Antiviral Activity in Cell Culture
Raltegravir at concentrations of 31 ± 20 nM resulted in 95% inhibition (EC95) of viral spread (relative to an untreated virus-infected culture) in human T-lymphoid cell cultures infected with the cell-line adapted HIV-1 variant H9IIIB. In addition, 5 clinical isolates of HIV-1 subtype B had EC95 values ranging from 9 to 19 nM in cultures of mitogen-activated human peripheral blood mononuclear cells. In a single-cycle infection assay, raltegravir inhibited infection of 23 HIV-1 isolates representing 5 non-B subtypes (A, C, D, F, and G) and 5 circulating recombinant forms (AE, AG, BF, BG, and cpx) with EC50values ranging from 5 to 12 nM. Raltegravir also inhibited replication of an HIV-2 isolate when tested in CEMx174 cells (EC95 value = 6 nM). Additive to synergistic antiretroviral activity was observed when human T-lymphoid cells infected with the H9IIIB variant of HIV-1 were incubated with raltegravir in combination with non-nucleoside reverse transcriptase inhibitors (delavirdine, efavirenz, or nevirapine); nucleoside analog reverse transcriptase inhibitors (abacavir, didanosine, lamivudine, stavudine, tenofovir, or zidovudine); protease inhibitors (amprenavir, atazanavir, indinavir, lopinavir, nelfinavir, ritonavir, or saquinavir); or the entry inhibitor enfuvirtide.
Resistance
The mutations observed in the HIV-1 integrase coding sequence that contributed to raltegravir resistance (evolved either in cell culture or in subjects treated with raltegravir) generally included an amino acid substitution at either Y143 (changed to C, H, or R) or Q148 (changed to H, K, or R) or N155 (changed to H) plus one or more additional substitutions (i.e., L74M, E92Q, Q95K/R, T97A, E138A/K, G140A/S, V151I, G163R, H183P, Y226C/D/F/H, S230R, and D232N). E92Q and F121C are occasionally seen in the absence of substitutions at Y143, Q148, or N155 in raltegravir-treatment failure subjects.

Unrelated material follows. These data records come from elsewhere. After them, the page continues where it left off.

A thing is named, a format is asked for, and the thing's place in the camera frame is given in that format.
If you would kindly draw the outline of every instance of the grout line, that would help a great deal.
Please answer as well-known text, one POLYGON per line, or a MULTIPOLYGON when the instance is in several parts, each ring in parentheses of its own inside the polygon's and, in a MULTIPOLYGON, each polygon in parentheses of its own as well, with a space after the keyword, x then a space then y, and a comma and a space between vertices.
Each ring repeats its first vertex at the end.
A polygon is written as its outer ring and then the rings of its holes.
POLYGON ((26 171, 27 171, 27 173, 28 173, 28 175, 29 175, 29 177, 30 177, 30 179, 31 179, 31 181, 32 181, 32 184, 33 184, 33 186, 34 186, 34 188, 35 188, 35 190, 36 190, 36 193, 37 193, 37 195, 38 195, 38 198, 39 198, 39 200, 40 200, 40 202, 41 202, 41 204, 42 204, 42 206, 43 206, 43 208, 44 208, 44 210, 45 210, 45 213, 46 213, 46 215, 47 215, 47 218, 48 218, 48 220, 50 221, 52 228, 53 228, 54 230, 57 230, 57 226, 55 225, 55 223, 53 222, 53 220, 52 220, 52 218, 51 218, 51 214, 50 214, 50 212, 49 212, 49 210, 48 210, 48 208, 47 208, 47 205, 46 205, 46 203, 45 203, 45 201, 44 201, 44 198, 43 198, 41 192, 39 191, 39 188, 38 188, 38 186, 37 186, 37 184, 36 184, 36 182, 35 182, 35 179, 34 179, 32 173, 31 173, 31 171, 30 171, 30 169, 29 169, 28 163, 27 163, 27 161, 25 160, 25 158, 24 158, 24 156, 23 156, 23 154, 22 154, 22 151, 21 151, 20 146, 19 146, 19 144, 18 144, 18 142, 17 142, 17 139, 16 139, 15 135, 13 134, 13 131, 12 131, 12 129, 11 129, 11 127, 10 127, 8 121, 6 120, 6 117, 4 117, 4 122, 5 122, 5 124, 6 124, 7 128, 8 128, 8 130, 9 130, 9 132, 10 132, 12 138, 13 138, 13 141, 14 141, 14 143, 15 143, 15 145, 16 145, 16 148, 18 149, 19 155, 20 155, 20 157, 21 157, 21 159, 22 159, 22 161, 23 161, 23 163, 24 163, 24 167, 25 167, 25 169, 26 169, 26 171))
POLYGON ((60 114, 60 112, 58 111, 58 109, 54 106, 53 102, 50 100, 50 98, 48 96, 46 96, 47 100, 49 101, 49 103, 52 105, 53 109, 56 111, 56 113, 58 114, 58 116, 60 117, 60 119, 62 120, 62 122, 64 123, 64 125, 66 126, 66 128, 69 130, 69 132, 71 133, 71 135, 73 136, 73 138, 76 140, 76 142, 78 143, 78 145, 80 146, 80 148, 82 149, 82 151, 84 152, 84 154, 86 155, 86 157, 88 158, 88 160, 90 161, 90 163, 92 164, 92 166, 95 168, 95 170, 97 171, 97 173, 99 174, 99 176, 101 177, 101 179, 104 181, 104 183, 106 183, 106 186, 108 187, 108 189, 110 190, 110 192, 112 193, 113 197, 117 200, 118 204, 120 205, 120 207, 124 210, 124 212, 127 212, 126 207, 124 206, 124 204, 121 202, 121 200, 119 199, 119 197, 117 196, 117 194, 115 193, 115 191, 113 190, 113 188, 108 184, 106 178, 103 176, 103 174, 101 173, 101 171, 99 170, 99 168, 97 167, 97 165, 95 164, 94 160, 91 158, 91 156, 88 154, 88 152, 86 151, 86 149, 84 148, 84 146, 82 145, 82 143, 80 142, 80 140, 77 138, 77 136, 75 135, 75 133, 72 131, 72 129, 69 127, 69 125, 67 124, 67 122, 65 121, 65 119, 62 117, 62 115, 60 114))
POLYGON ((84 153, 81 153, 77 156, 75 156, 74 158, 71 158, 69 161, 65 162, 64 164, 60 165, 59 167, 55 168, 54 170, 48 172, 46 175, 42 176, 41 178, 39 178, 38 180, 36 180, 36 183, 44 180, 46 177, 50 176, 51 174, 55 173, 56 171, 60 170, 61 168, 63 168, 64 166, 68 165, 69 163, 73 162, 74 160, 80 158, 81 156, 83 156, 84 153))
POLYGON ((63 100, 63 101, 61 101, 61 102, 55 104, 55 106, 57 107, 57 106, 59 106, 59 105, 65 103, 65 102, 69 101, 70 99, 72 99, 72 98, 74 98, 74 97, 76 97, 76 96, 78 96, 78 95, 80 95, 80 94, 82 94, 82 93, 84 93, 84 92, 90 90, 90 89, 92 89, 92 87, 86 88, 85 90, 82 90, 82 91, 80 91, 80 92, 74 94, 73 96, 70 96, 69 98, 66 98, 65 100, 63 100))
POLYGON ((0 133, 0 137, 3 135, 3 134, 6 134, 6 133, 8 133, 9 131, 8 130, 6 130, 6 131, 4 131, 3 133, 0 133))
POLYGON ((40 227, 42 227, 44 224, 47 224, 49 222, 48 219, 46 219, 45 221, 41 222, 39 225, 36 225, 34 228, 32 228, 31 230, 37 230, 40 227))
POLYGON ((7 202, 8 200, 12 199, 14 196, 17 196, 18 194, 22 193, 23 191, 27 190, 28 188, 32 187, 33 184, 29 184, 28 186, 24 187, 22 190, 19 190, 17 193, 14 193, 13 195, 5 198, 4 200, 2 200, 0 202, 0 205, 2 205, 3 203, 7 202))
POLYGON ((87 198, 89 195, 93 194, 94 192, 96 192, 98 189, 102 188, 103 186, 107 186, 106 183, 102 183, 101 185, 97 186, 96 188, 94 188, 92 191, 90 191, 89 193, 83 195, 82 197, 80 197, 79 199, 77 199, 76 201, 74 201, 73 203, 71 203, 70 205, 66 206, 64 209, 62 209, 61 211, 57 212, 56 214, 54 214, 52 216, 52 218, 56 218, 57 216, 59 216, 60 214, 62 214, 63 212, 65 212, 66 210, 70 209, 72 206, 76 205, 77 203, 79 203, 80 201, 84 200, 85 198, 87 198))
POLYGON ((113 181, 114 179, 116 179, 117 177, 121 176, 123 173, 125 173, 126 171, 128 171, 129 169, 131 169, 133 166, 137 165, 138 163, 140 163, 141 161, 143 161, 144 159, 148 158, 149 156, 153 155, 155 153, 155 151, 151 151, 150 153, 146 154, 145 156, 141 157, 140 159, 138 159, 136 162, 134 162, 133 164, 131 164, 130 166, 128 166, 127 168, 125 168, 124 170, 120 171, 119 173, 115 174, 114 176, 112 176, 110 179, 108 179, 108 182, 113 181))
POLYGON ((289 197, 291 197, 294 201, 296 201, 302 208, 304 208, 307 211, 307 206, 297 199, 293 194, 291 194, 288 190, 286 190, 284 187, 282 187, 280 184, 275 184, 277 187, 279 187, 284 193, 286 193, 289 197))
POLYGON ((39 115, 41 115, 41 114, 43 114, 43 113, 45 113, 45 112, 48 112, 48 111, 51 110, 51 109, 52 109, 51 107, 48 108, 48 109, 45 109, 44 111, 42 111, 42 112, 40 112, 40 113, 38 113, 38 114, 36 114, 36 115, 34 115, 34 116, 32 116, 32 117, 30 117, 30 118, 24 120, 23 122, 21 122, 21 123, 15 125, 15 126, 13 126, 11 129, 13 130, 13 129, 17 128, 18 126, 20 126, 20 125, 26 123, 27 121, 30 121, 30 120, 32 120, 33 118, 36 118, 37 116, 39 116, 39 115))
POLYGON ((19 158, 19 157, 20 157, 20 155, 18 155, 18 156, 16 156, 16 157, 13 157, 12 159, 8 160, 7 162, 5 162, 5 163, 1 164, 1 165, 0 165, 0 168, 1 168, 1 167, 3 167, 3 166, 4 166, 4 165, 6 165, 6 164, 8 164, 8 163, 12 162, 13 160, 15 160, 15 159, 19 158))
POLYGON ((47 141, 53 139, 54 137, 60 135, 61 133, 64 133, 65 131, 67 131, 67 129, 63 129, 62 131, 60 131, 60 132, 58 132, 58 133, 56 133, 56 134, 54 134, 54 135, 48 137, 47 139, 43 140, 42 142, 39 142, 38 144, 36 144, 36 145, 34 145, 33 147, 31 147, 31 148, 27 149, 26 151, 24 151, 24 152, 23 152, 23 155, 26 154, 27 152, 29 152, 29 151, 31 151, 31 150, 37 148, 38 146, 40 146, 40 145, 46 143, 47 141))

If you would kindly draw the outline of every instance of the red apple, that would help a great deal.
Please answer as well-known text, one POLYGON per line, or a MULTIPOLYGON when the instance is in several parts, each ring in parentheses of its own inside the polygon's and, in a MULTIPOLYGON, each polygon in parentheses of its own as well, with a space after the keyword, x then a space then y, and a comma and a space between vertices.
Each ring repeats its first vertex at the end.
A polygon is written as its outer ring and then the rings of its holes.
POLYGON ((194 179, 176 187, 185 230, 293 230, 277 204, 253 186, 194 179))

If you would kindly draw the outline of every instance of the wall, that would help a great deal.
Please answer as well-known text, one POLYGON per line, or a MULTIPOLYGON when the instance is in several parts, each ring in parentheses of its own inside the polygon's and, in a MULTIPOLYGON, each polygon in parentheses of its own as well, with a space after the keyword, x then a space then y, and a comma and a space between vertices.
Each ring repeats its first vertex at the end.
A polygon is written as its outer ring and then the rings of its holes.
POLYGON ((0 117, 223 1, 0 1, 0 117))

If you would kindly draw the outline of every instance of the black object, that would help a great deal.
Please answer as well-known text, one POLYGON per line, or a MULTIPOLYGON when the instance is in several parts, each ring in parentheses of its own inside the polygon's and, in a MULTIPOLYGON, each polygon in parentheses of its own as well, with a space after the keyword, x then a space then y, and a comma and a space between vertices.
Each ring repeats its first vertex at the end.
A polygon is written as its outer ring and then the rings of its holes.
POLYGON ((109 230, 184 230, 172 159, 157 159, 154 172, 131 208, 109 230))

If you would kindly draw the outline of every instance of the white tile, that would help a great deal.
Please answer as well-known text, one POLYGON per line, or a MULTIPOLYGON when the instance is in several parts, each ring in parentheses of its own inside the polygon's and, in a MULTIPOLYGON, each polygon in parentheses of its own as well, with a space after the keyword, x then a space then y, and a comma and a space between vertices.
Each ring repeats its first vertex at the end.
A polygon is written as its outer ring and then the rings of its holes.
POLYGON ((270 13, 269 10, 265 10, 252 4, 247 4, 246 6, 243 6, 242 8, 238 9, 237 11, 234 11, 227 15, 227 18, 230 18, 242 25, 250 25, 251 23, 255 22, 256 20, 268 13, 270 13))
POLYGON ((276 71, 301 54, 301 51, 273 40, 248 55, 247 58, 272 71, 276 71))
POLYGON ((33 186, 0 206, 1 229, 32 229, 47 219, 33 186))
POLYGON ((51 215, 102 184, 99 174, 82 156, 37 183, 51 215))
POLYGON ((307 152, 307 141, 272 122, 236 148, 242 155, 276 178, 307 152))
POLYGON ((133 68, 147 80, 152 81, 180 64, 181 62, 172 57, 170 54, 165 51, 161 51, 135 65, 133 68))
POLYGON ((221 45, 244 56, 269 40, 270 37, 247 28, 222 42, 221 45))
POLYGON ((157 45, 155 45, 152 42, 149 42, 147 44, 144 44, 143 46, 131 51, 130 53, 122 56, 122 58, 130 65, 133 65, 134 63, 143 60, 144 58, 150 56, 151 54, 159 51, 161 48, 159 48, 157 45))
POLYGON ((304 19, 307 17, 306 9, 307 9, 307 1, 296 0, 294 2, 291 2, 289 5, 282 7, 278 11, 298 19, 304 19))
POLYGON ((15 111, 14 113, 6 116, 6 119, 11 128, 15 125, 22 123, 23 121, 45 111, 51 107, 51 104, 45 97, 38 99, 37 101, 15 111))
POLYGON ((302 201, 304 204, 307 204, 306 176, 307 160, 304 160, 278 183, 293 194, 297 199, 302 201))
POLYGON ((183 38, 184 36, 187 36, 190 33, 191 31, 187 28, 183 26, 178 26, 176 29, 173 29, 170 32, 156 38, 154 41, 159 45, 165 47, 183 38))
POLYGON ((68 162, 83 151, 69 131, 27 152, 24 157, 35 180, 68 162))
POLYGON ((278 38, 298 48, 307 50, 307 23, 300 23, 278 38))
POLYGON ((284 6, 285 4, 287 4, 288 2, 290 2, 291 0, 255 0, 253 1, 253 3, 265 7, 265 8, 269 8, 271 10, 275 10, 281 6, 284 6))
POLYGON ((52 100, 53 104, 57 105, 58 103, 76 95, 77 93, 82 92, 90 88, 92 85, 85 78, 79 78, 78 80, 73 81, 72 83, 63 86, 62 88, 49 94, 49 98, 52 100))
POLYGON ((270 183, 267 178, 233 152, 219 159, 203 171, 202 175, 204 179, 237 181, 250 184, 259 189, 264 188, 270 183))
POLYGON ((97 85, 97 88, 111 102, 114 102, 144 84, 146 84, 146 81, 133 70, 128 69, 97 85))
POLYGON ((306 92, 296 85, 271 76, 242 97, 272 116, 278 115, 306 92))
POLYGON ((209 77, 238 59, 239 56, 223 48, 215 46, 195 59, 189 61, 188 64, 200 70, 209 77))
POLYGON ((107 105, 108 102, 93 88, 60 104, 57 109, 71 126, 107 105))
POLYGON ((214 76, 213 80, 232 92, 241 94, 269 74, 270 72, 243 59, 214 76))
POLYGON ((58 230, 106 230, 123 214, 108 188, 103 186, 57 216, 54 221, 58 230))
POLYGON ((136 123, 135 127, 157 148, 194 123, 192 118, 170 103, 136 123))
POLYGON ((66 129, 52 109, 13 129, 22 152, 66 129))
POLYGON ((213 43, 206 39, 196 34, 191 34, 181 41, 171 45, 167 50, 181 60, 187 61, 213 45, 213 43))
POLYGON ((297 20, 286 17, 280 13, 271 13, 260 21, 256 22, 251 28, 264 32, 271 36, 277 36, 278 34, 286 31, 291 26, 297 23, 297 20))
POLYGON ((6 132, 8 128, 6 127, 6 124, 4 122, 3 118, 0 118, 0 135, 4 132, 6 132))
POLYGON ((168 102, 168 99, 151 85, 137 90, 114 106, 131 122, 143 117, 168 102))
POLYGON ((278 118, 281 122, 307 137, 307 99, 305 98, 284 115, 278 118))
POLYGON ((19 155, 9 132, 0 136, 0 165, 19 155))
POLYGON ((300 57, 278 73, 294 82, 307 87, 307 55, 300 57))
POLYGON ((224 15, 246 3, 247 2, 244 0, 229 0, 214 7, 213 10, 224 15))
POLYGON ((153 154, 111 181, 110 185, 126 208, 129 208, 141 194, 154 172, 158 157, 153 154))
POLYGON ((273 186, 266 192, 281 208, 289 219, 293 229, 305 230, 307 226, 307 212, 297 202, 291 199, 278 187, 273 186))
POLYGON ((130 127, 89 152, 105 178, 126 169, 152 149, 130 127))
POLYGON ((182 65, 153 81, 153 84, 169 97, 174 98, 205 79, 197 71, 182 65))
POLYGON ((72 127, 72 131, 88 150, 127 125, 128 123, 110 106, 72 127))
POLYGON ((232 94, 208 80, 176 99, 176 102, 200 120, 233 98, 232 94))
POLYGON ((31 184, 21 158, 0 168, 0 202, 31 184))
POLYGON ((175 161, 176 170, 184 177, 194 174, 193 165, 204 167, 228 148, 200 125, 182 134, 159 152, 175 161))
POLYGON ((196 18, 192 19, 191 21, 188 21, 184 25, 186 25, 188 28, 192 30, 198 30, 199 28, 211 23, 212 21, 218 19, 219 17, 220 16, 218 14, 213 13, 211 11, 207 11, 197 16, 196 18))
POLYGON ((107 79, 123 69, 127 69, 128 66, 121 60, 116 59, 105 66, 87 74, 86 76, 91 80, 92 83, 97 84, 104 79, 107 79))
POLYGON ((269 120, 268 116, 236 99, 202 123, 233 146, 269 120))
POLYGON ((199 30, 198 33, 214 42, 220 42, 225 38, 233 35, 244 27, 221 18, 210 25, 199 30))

Treatment-Naïve Adult Subjects: By Week 240 in the STARTMRK trial, the primary raltegravir resistance-associated substitutions were observed in 4 (2 with Y143H/R and 2 with Q148H/R) of the 12 virologic failure subjects with evaluable genotypic data from paired baseline and raltegravir treatment-failure isolates.
Treatment-Experienced Adult Subjects: By Week 96 in the BENCHMRK trials, at least one of the primary raltegravir resistance-associated substitutions, Y143C/H/R, Q148H/K/R, and N155H, was observed in 76 of the 112 virologic failure subjects with evaluable genotypic data from paired baseline and raltegravir treatment-failure isolates. The emergence of the primary raltegravir resistance-associated substitutions was observed cumulatively in 70 subjects by Week 48 and 78 subjects by Week 96, 15.2% and 17% of the raltegravir recipients, respectively. Some (n=58) of those HIV-1 isolates harboring one or more of the primary raltegravir resistance-associated substitutions were evaluated for raltegravir susceptibility yielding a median decrease of 26.3-fold (mean 48.9 ± 44.8-fold decrease, ranging from 0.8- to 159-fold) compared to the wild-type reference.
Cross Resistance
Cross resistance has been observed among HIV-1 integrase strand transfer inhibitors (INSTIs). Amino acid substitutions in HIV-1 integrase conferring resistance to raltegravir generally also confer resistance to elvitegravir. Substitutions at amino acid Y143 confer greater reductions in susceptibility to raltegravir than to elvitegravir, and the E92Q substitution confers greater reductions in susceptibility to elvitegravir than to raltegravir. Viruses harboring a substitution at amino acid Q148, along with one or more other raltegravir resistance substitutions, may also have clinically significant resistance to dolutegravir.